Favorites of many people are the 8 following procedures. Each provides a special guided imagery device which then can open for you into some especially enjoyable unguided free-flow Image Streams. So much so, even if you are already normally able to simply "look in" and "get pix" with which to start describing to tape recorder or listener, you may want to occasionally vary your entry into the Image Stream with one or another of the following guided starts--one of this author's personal favorites is this next procedure ....

17. Tree and Cloud--Imagine, and describe, walking in a meadow. Find yourself going uphill in this meadow toward a single immense tree at the very top of the hill. Engage all your senses in the experiencing of warm breeze, sunshine on your neck, face and shoulders, smells of the meadow, the pull of walking up a gradual slope for a long time, the variety of wildflowers, the sounds of the grasses, the sounds of your own steps in those grasses, and of your breathing .... To rest up from climbing that long hill, lie down in the soft moss at base of the tree--look up the tree's immense trunk, between its branches low and high, near and far, at the sky. See the clouds moving across the sky, as you lock at them up the trunk and from between the branches. See how the movement of the clouds makes you feel like the tree is moving instead. Experience how the movement of the clouds across the sky makes you feel as if it's the tree, the hill and you who are moving instead of the clouds .... Let that movement, let that experience, take you wherever, describing as you go.....

18. Windblown Leaf--Be a leaf, or a fluff of dandelion, blowing with the wind, around corners of buildings and over trees and swiftly racing across an immense landscape..... Describe as you go, toward wherever ....

19. Beneath the Boat: Imagine riding a boat gently onto the lake or downstream in a broad slow river. Peer down into the water, past the sparkle and the ripples, try to make out what's below there. At first maybe you see only the water reflections, ripples and sparkle in this imaginary boat ride but as you peer more intently, you begin to see .... ?

20. Climbing a steep hillside or Mountainside, through a forest: describe this fully multisensory experience. As you approach the top, you near a clearing, the scenery unexpectedly opens up to show you .... what?

These next three are liked especially by those who are oriented toward science and technology--

21. The elevator you are on is stopping, its door is opening-- where? (Some scene you've not seen before, some place you've not been before, the door slides open and-- (fast, very first impression!)--

22. Be a seed or spore, floating in far outer space, cocooned and having floated comfortably and safely in space for millions of years. Now approach some world, different from any world you've ever seen before. Drift down onto that world, reporting back here as you go there, rapidly describe in detail as you see and experience more and more of this new world ....

--Now be a person on that world. Suddenly look down where your feet would be if you were human, what do you see? What surface are you on? Continue describing from there ....

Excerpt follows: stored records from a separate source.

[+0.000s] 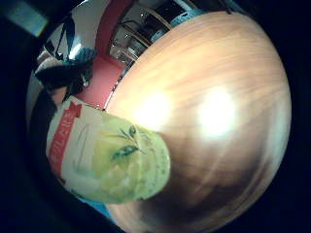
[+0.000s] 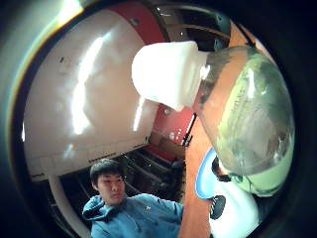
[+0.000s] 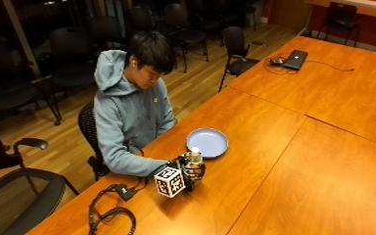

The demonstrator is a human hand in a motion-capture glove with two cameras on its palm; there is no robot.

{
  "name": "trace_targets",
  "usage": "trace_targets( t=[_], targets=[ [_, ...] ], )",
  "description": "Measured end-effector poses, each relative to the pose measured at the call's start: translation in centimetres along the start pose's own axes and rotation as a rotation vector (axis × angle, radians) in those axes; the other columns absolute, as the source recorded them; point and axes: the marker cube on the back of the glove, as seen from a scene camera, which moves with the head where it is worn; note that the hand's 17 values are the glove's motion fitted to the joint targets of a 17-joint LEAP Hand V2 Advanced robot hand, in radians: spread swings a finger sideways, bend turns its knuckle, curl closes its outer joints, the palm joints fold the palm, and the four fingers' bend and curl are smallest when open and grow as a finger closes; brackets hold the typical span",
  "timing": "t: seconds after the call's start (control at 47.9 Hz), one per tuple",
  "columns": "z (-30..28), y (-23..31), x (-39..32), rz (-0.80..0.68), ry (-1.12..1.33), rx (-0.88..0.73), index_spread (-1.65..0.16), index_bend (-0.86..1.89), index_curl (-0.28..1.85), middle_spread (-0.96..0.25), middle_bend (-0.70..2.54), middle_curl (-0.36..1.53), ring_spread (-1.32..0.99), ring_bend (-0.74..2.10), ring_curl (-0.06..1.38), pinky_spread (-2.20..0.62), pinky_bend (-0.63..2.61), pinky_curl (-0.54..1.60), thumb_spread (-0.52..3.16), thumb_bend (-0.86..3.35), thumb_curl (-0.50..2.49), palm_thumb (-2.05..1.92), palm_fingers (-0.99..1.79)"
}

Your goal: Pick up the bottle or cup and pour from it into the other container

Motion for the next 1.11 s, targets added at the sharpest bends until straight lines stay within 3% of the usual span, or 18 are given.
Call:
trace_targets(
  t=[0.272, 0.627, 0.752, 1.024, 1.107],
  targets=[
    [1.1, -0.6, -4.2, -0.052, 0.001, -0.053, -0.13, 0.12, 0.28, -0.05, 0.42, 0.45, -0.14, 0.6, 0.38, -0.17, 0.65, 0.3, 0.35, -0.03, 0.59, 1.08, 1.06],
    [1.5, -2.5, -12.5, -0.165, 0.129, -0.158, -0.13, 0.12, 0.3, -0.07, 0.39, 0.49, -0.17, 0.55, 0.42, -0.24, 0.58, 0.34, 0.2, -0.04, 0.65, 1.06, 1.1],
    [2.4, -3.0, -14.6, -0.189, 0.285, -0.258, -0.13, 0.12, 0.3, -0.07, 0.38, 0.5, -0.17, 0.54, 0.43, -0.24, 0.57, 0.35, 0.18, -0.04, 0.65, 1.05, 1.11],
    [6.8, -2.5, -16.8, -0.198, 0.865, -0.544, -0.12, 0.12, 0.31, -0.07, 0.38, 0.52, -0.18, 0.52, 0.45, -0.24, 0.55, 0.37, 0.15, -0.04, 0.67, 1.04, 1.14],
    [5.1, -5.6, -18.6, -0.195, 1.016, -0.641, -0.12, 0.13, 0.31, -0.07, 0.38, 0.52, -0.18, 0.52, 0.45, -0.24, 0.55, 0.38, 0.14, -0.04, 0.68, 1.03, 1.15]
  ],
)
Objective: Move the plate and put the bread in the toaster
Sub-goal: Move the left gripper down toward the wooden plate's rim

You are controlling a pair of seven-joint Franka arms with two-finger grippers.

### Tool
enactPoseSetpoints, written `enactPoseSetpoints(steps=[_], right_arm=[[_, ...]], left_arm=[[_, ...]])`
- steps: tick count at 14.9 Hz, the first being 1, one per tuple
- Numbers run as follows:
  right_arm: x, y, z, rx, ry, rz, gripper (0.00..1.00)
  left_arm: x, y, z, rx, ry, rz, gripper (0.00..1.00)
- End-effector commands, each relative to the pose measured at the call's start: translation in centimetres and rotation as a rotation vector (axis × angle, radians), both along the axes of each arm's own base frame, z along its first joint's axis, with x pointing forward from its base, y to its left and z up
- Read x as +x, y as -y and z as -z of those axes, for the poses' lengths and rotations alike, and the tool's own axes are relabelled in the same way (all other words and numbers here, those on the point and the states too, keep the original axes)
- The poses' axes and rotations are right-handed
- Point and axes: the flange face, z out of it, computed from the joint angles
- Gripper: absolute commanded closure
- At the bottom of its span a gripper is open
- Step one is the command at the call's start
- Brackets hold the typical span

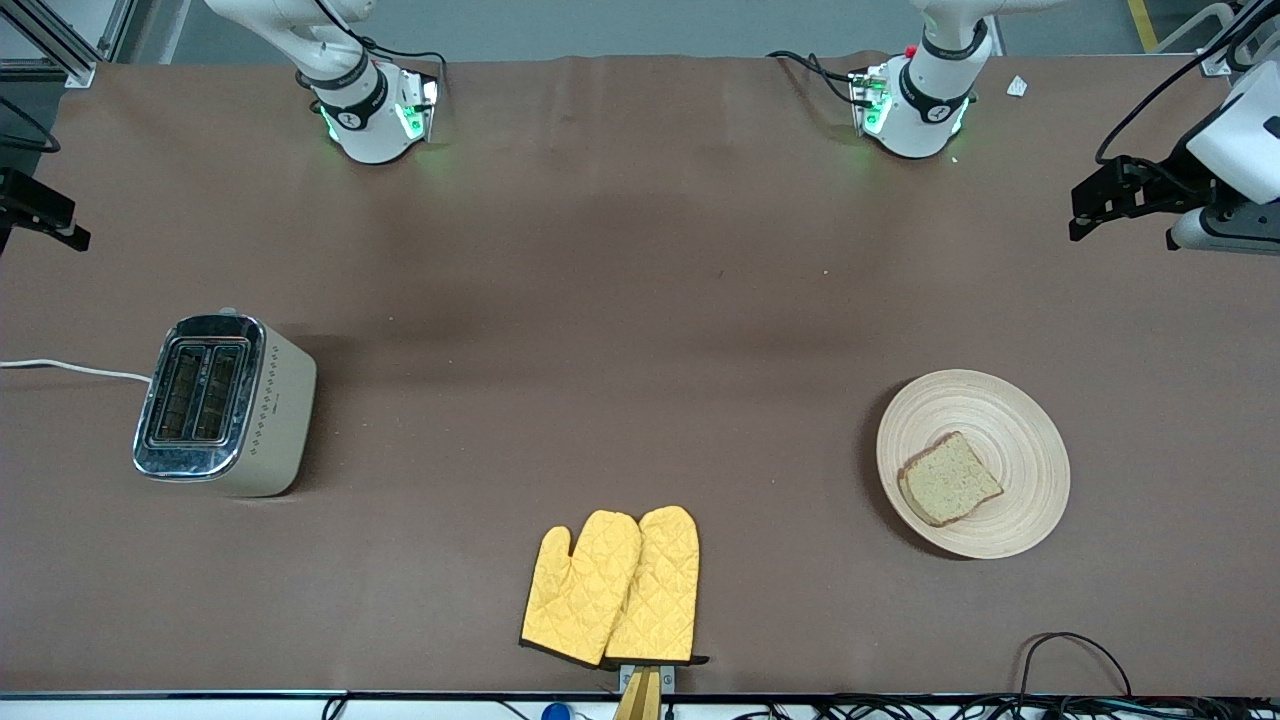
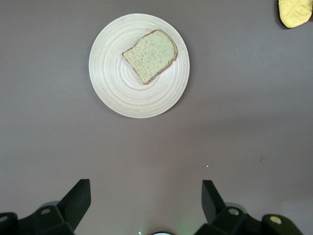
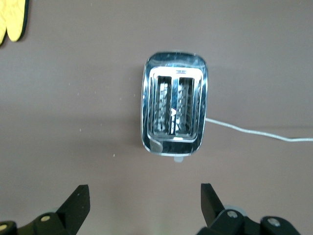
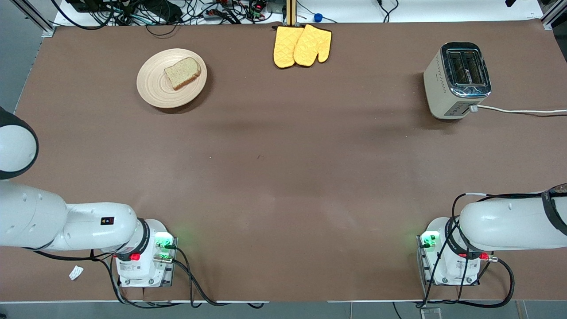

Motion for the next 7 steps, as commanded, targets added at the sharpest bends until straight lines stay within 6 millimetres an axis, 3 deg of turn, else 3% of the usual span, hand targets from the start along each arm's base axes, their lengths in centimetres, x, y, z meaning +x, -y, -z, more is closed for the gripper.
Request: enactPoseSetpoints(steps=[1, 5, 7], right_arm=[[1.4, 0.3, 0.3, 0.001, 0.033, -0.002, 0.00], [2.1, 0.5, -0.2, -0.005, 0.098, -0.003, 0.00], [2.7, 0.3, 0.2, -0.006, 0.115, -0.004, 0.00]], left_arm=[[0.1, 0.0, -0.3, 0.000, -0.005, -0.004, 0.00], [1.2, -0.4, 1.0, -0.009, -0.027, -0.010, 0.00], [2.6, -0.9, 1.1, -0.016, -0.020, -0.013, 0.00]])
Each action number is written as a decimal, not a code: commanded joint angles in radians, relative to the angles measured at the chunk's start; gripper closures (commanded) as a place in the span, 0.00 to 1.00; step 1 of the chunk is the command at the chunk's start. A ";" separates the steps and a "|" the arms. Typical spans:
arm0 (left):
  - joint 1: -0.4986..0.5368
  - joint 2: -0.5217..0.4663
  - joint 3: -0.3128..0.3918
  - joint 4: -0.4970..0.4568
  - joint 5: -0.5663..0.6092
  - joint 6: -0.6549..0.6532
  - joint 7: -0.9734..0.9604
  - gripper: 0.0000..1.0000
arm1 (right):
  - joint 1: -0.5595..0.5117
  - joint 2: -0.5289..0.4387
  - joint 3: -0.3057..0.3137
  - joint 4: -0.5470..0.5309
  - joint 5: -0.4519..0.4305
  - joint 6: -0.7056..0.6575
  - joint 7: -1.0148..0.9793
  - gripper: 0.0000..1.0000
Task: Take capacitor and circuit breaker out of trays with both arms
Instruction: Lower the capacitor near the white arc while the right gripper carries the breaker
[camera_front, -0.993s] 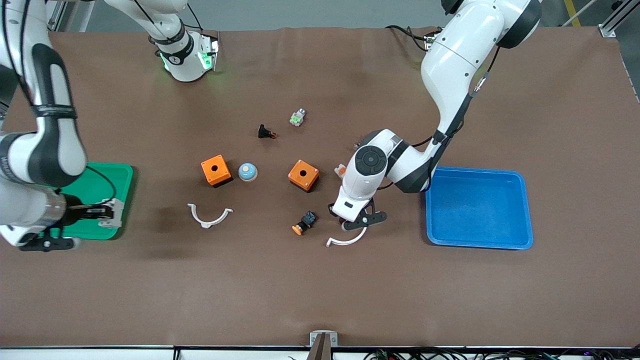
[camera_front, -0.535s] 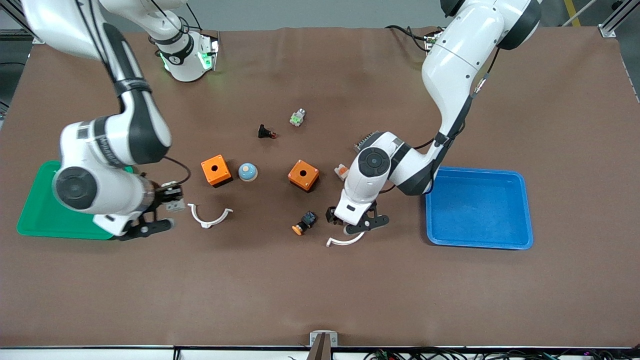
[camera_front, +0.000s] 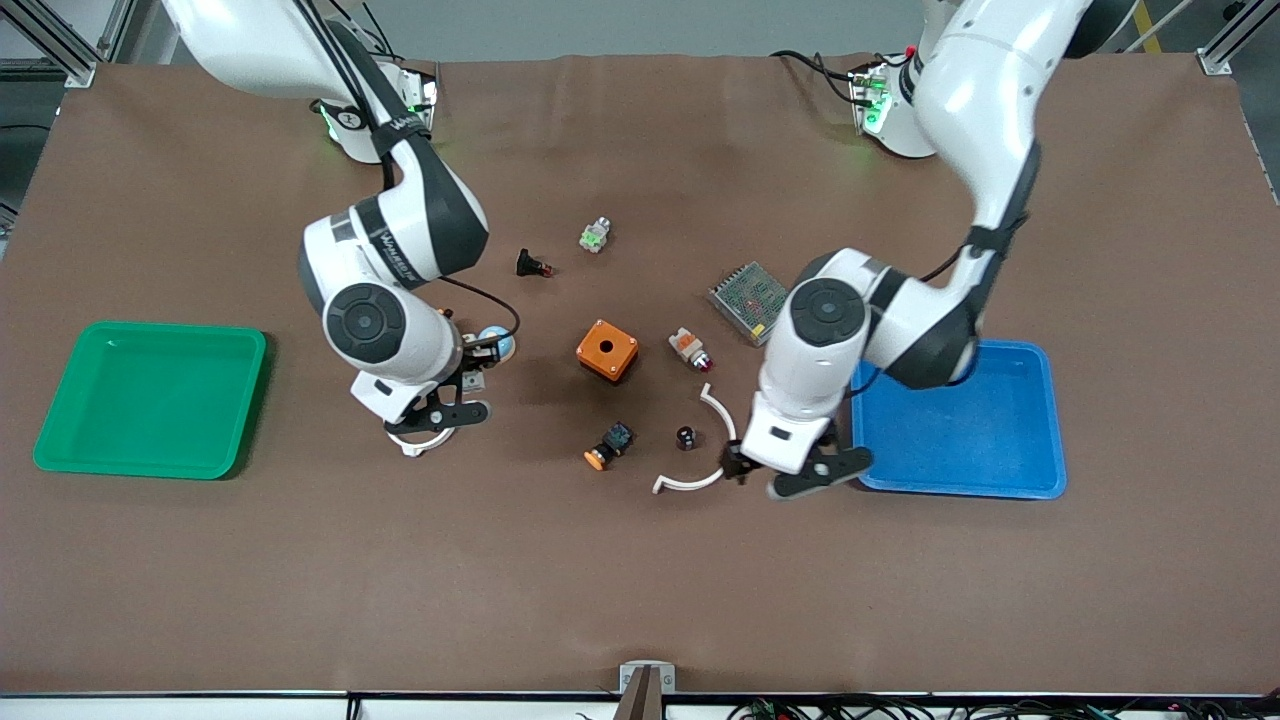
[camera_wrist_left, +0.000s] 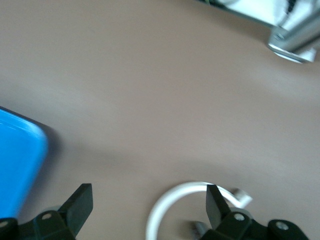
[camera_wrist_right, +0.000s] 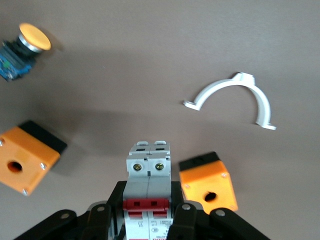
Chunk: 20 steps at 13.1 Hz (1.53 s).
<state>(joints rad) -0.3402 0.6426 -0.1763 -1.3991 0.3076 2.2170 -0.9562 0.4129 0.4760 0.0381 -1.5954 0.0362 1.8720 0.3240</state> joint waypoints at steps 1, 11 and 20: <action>0.076 -0.093 -0.005 -0.032 0.033 -0.121 0.083 0.00 | 0.053 0.012 -0.011 -0.060 0.019 0.114 0.116 0.78; 0.395 -0.444 -0.017 -0.028 -0.059 -0.500 0.635 0.00 | 0.110 0.131 -0.011 -0.067 0.039 0.286 0.242 0.78; 0.328 -0.661 0.147 -0.182 -0.268 -0.616 0.780 0.00 | 0.107 0.110 -0.012 -0.066 0.039 0.222 0.273 0.01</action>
<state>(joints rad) 0.0186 0.0552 -0.0821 -1.4999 0.0653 1.5940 -0.2026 0.5178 0.6311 0.0319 -1.6619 0.0572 2.1640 0.5673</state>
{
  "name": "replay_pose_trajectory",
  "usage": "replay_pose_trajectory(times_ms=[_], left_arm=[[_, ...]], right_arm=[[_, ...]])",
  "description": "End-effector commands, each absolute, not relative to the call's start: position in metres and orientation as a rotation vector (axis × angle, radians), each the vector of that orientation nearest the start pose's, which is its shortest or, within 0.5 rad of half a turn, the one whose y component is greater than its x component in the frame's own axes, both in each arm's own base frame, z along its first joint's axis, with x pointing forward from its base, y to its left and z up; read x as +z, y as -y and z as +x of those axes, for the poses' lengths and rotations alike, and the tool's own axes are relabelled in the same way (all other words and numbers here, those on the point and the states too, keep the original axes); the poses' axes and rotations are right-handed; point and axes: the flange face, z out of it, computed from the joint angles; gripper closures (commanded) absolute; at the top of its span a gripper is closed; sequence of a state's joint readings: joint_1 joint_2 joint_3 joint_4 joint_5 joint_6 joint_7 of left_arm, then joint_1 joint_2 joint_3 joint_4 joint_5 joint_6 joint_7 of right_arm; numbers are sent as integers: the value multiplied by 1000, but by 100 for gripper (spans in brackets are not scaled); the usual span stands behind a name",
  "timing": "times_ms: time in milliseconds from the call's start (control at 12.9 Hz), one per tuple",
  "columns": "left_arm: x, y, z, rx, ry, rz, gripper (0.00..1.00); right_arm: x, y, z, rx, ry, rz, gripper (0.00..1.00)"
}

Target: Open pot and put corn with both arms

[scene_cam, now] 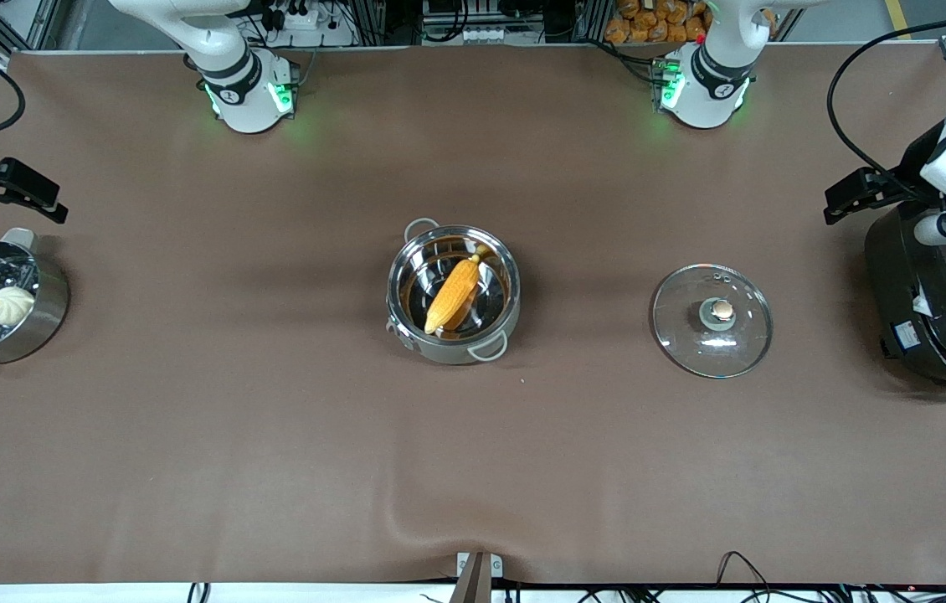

23. Radio Pulse--imagine what it might be like, simply flowing as a pulse of electricity along some wire--into a great radio telescope and transmitter--what would it be like to be a radio wave pulsed out through that telescope? --across deep space, between stars, between galaxies, to..... where? First impression: describe ....

This last device for now is of a type which frequently gives rise to truly high, great, illuminating experiences.....

24. Tremendous light you sense is on the other side of the door (or curtain), at the head of a long climb of stairs. A sense of excitement, expectation, high exhilaration, seems also to await you on the far side of that door (or curtain) . Describe that door or curtain, feel it, stroke it, describe it further; you sense something very bright or very powerful or very illuminating behind it. Suddenly: open that door, rise exhilarated into that light! --So much light, at first you can't quite see what's there, but you begin to clear the air by breathing in the light, slowly and luxuriously and feeling more exhilarated with each breathful of light you take in, and there you begin to see around you.....what?

You can easily think of hundreds of other such devices for "triggering" a flow of images and experiences, and for shaping or partially shaping contexts without directing the images themselves.

Contrary to recent general belief, virtually every human can quickly and readily learn to "get pictures" in his mind's eye, thus becoming able to do visual thinking. We have provided here, after the main Image-Streaming procedure above, some of the back-up procedures we now keep on hand to ensure that everyone "gets pictures" and becomes able to think visually. Thus, the benefits and advantages of visual thinking are widely available, not just to a fortunate few but to everyone who cares to make use of them!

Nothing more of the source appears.